▶ [Work instruction] Where does "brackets" appear in the data? Return each line that holds it.
+-------+
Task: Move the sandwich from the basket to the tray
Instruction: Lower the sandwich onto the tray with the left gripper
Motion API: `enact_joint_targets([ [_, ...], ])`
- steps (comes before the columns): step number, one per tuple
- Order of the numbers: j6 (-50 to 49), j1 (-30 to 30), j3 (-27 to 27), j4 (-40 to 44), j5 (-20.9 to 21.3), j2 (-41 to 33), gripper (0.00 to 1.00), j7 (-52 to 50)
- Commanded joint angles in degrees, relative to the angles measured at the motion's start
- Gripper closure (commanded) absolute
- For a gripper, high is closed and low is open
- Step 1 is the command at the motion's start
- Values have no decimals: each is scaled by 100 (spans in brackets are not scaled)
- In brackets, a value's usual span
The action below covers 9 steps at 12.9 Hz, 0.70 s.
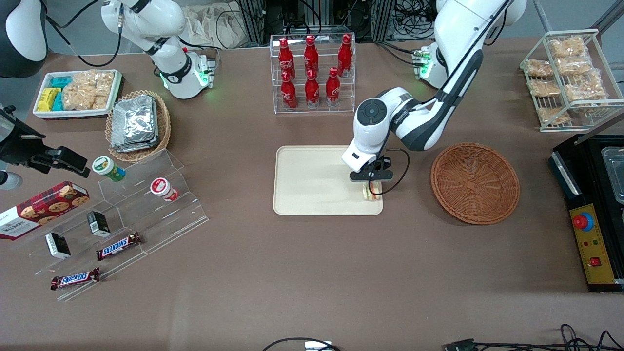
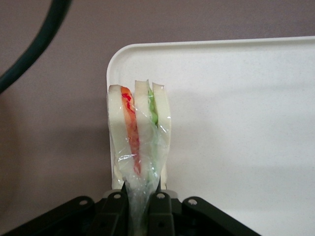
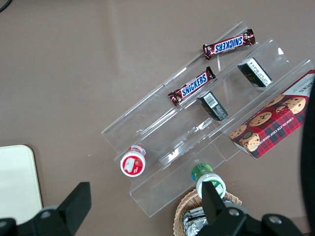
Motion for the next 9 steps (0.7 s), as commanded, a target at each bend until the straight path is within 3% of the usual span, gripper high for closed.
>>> enact_joint_targets([
  [1, 224, 79, -20, -177, -23, -179, 100, 87],
  [7, 488, 106, -12, -229, -523, -117, 100, 61],
  [8, 506, 106, -12, -238, -550, -65, 96, 78],
  [9, 506, 106, -3, -229, -550, -47, 66, 87],
])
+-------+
▶ [The answer]
- Values have no decimals: each is scaled by 100 (spans in brackets are not scaled)
- In brackets, a value's usual span

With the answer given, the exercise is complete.